◆ ABOUT THIS TASK:
The required output is the exact run of lines from the one bearing "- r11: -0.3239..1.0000" through the final line of the listing below, with the pictures removed.

◆ GIVEN DATA:
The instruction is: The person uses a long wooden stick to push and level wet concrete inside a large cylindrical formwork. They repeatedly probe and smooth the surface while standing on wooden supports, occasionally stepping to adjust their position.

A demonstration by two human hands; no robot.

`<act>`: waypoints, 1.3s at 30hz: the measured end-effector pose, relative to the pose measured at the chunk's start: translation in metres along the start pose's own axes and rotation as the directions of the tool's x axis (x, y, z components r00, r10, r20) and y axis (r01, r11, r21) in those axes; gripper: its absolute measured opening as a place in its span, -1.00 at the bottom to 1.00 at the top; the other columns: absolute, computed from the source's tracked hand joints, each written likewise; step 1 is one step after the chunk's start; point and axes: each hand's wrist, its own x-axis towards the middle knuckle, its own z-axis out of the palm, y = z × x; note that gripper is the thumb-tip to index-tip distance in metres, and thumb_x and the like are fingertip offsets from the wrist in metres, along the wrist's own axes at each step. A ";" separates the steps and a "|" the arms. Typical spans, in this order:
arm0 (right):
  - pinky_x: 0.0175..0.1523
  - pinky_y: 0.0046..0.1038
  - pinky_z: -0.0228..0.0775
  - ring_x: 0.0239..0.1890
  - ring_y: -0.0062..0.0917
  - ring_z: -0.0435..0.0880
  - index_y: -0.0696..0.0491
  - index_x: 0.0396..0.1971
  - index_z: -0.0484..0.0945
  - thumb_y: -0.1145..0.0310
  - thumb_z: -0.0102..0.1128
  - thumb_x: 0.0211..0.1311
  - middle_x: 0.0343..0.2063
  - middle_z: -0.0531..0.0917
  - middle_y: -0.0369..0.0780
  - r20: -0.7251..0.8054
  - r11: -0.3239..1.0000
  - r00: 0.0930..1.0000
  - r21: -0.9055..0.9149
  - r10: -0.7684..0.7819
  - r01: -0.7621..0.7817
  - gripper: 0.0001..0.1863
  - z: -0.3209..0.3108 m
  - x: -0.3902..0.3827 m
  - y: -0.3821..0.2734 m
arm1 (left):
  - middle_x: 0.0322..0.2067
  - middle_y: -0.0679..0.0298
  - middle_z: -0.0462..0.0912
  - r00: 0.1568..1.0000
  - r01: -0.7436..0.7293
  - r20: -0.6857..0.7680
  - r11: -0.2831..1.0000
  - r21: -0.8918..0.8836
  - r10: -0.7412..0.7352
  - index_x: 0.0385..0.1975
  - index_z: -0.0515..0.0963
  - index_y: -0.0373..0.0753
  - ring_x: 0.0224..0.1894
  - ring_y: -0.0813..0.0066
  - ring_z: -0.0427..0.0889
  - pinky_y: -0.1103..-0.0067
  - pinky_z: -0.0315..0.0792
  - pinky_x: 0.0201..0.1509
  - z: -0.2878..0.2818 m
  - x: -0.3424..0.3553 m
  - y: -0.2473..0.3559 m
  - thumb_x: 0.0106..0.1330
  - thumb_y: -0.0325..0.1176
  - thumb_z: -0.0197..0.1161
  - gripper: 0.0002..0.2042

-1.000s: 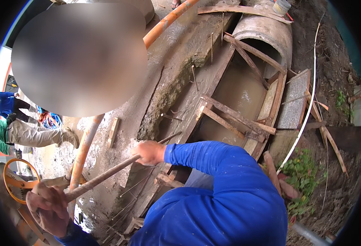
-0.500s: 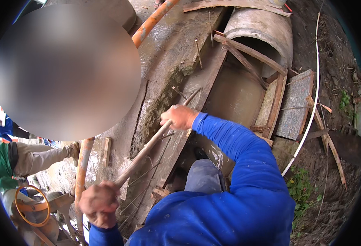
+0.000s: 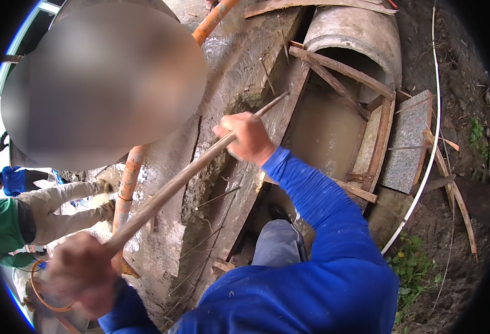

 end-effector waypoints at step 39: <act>-0.34 -0.10 0.34 -0.47 0.01 0.55 0.12 -0.56 0.41 0.16 0.20 0.44 -0.63 0.48 -0.02 -0.135 0.972 0.968 -0.074 0.212 -0.223 -0.58 -0.024 0.007 0.125 | -0.46 0.14 0.58 0.954 -0.010 0.300 0.993 0.117 -0.025 -0.35 0.64 -0.36 -0.40 0.34 0.56 0.24 0.59 -0.12 0.106 0.089 -0.075 0.41 -0.30 0.21 -0.78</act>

◆ RESULT OF THE TASK:
  - r11: -0.3239..1.0000
  - r00: 0.0930..1.0000
  - r21: -0.9055..0.9149
  - r10: -0.7684..0.7819
  - r01: -0.7621..0.7817
  - gripper: 0.0001..0.1863
  - z: -0.3209..0.3108 m
  - x: -0.3902..0.3827 m
  - y: -0.3821..0.2734 m
arm1 (left):
  - middle_x: 0.0322..0.2067
  - middle_y: -0.0679..0.0298
  - middle_z: -0.0462..0.0912
  - r00: 0.1568..1.0000
  - r01: -0.7436..0.7293
  - r20: -0.6857..0.7680
  - r11: -0.2831..1.0000
  - r21: -0.8918..0.8836
  - r10: -0.7412..0.7352
  - index_x: 0.0385..0.1975
  - index_z: -0.0515..0.0963
  - index_y: -0.0373..0.0753
  - ring_x: 0.0224..0.1894
  - ring_y: -0.0813..0.0066
  - ring_z: -0.0427..0.0889
  - pinky_y: -0.1103..-0.0067
  - pinky_z: -0.0315..0.0792
  - pinky_x: 0.0201..0.1509
  - z: -0.2878..0.2818 m
  - x: -0.3424..0.3553 m
  - y: -0.2473..0.3559 m
  - thumb_x: 0.0106..0.1330
  - thumb_y: -0.0325..0.1176
  - thumb_z: -0.0197..0.1161
  - gripper: 0.0002..0.2042

-1.000s: 
-0.500s: 
+0.000s: 

 end-effector waypoints at step 39: <act>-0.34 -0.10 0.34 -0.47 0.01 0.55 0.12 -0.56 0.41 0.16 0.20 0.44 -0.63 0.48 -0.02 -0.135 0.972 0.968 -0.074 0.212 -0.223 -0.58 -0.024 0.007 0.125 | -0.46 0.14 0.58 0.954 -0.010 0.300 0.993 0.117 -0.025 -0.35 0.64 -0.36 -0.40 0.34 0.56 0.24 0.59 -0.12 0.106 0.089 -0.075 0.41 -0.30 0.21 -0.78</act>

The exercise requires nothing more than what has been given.